A quick way to decide, without naming products:

  • Use managed/platform controls when your threats are common, your latency budget is generous, and you would rather not operate the control yourself. Verify the managed control actually covers the threats in your model.
  • Buy a dedicated tool when you need depth or coverage the platform lacks and the category is mature.
  • Build only the thin layer that encodes your policy and your enforcement points, which no vendor can know. Most teams should build less than they think and integrate more.

The reviewing layer: a second opinion, sized to risk and latency

Guardrails are deterministic and fast. Behind them sits a reviewing layer: a second opinion before the response reaches the user, made of scanners, a semantic firewall, and a model-as-judge. The judge is probabilistic and can be fooled, so it informs the decision rather than making the final call, and it never replaces the deterministic guardrails in front of it. Pick how much of this layer you run, and where you place it, from three inputs: the risk tier, the latency the interaction can spend, and the PACE posture you fall back to when part of the layer is slow or down.

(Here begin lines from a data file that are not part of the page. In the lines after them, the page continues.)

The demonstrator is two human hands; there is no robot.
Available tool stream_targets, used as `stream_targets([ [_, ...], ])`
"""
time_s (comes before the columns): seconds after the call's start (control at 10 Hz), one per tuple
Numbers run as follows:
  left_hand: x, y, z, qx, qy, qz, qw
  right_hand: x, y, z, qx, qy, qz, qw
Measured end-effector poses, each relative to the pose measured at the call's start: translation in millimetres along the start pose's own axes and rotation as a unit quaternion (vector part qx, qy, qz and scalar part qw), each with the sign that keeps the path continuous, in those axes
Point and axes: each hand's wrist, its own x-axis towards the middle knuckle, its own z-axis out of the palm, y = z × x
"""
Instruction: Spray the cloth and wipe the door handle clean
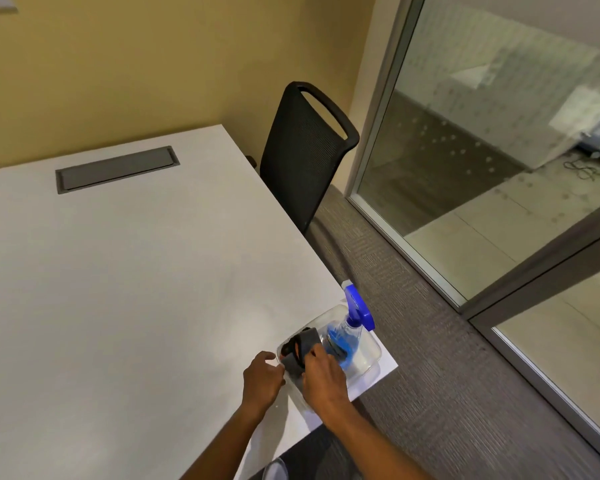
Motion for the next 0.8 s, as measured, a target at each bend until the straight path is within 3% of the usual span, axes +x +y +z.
stream_targets([
  [0.2,2.8,-0.9,1.1,0.007,-0.009,0.021,1.0,15.6,-7.6,9.9,-0.073,-0.05,0.017,0.996],
  [0.4,3.1,-0.5,0.0,0.035,-0.008,0.037,0.999,21.6,-6.6,20.2,-0.029,-0.05,0.05,0.997],
  [0.7,6.6,-5.6,-4.0,0.057,-0.022,0.043,0.997,9.4,5.4,13.1,0.136,-0.035,0.051,0.989],
  [0.8,8.4,-5.0,-1.8,0.079,-0.003,0.036,0.996,4.3,17.6,6.5,0.191,0.019,0.059,0.98],
])
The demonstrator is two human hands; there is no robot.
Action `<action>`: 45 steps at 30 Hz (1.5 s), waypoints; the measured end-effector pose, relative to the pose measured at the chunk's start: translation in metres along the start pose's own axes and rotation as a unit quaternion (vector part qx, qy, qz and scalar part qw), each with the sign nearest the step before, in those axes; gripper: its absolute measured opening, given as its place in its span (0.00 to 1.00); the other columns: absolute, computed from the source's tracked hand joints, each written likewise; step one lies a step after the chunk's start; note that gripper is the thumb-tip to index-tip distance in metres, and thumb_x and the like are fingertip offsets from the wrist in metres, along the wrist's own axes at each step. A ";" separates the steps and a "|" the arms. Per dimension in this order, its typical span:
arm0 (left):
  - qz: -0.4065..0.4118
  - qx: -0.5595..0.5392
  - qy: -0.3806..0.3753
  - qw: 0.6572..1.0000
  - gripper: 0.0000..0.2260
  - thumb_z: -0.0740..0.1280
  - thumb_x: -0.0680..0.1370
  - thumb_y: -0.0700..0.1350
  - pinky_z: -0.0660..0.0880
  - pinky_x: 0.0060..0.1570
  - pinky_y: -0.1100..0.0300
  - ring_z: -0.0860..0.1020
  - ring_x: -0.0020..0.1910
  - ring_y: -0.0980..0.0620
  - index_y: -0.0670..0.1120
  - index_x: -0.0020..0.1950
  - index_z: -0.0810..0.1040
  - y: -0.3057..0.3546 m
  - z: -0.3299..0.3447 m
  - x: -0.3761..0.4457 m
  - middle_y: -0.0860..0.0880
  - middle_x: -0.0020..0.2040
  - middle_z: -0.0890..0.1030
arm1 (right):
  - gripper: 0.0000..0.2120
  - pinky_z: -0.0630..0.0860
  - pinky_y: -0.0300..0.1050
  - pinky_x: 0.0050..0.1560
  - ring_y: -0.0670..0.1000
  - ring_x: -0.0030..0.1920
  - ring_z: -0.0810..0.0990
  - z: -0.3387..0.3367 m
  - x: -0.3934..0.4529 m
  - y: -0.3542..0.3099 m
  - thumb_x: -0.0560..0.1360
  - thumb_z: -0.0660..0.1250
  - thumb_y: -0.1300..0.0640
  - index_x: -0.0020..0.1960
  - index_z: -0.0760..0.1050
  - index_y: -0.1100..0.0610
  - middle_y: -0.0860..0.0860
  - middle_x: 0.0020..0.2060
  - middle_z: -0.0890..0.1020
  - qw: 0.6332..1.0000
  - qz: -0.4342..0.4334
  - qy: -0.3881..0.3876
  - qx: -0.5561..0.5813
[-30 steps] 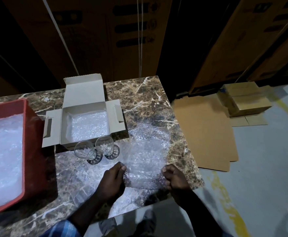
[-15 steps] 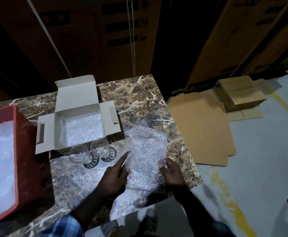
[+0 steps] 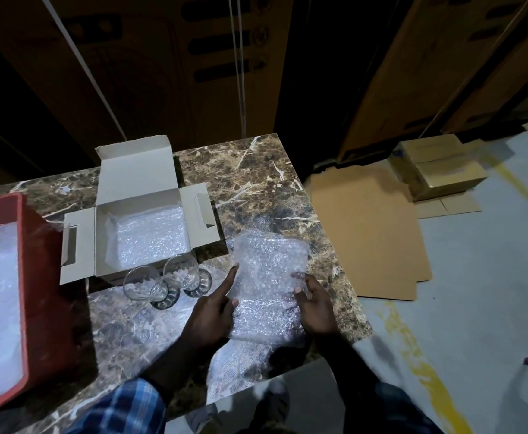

The latency budget decides placement more than anything else:

  • Inline, in the hot path. Deterministic scanners and the semantic firewall add little latency and can hold traffic. A distilled SLM judge can screen an action in roughly 50ms and sit inline too.
  • Asynchronous, off the hot path. A large LLM judge is slower and costlier, so run it over a sample after the response is served, to audit quality and catch drift without holding the user.

A common HIGH-tier shape is scanners and the semantic firewall inline, an SLM judge inline for high-impact actions, and a large LLM judge auditing asynchronously. When the inline judge's latency budget is exceeded, fail to the deterministic layer rather than blocking the whole response. The full risk-to-control mapping lives in Choosing reviewing controls: risk, latency, and PACE.

Over-blocking is a security failure too

A guardrail tuned so tight that staff route around the system, or customers abandon it, has reduced security, not increased it. Measure false-positive rate alongside catch rate, and tune to the tier: a LOW-tier FAQ bot should err toward letting traffic through; a CRITICAL action should err toward blocking.